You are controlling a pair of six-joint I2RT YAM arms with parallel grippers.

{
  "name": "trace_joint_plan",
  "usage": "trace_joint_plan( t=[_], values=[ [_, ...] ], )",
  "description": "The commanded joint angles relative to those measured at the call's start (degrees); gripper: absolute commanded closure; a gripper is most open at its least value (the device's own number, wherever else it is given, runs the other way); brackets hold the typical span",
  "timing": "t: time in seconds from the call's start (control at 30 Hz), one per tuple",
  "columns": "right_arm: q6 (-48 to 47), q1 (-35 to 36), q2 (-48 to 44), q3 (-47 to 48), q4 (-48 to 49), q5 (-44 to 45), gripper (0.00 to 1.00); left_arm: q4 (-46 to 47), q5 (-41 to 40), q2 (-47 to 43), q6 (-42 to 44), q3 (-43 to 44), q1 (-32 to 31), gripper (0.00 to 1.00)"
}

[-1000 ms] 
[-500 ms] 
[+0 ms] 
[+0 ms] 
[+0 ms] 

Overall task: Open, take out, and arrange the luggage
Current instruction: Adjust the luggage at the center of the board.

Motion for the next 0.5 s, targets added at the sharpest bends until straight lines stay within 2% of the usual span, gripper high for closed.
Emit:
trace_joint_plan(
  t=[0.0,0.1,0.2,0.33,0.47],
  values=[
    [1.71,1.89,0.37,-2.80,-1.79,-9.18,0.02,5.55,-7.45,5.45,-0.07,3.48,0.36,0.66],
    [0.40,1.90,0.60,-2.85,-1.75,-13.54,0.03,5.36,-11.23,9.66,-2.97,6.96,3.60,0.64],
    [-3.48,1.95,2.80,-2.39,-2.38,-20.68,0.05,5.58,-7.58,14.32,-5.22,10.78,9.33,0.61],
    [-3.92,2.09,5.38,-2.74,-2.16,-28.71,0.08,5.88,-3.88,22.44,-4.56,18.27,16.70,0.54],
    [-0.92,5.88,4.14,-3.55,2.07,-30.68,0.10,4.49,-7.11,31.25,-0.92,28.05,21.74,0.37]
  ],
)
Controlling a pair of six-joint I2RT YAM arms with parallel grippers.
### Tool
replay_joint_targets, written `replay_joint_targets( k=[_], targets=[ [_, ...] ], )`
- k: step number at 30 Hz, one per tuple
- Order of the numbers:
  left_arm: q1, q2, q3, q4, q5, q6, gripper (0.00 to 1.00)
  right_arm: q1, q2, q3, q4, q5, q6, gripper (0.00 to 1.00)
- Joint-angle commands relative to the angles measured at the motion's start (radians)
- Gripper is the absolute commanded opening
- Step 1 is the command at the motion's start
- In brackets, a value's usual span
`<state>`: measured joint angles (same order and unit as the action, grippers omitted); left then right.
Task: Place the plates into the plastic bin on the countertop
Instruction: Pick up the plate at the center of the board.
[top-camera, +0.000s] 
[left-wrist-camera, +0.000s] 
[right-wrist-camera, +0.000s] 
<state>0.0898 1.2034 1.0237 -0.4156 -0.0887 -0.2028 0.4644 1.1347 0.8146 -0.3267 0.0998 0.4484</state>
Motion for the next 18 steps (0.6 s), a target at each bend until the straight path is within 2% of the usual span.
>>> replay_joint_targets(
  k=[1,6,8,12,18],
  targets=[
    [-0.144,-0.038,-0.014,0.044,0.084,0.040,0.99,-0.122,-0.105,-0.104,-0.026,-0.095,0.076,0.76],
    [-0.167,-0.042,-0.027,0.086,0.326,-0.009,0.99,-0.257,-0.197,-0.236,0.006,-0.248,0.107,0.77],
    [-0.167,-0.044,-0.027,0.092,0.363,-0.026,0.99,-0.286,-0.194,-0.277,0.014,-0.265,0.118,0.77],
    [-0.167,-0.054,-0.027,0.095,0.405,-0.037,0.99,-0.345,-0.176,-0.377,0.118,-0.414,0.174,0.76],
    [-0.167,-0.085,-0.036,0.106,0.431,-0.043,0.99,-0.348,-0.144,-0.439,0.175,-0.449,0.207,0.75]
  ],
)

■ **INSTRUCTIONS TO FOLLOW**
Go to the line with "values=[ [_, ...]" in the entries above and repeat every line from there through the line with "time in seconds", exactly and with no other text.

■ **EXPECTED ANSWER**
  "usage": "trace_joint_plan( t=[_], values=[ [_, ...] ], )",
  "description": "The commanded joint angles relative to those measured at the call's start (degrees); gripper: absolute commanded closure; a gripper is most open at its least value (the device's own number, wherever else it is given, runs the other way); brackets hold the typical span",
  "timing": "t: time in seconds from the call's start (control at 30 Hz), one per tuple",

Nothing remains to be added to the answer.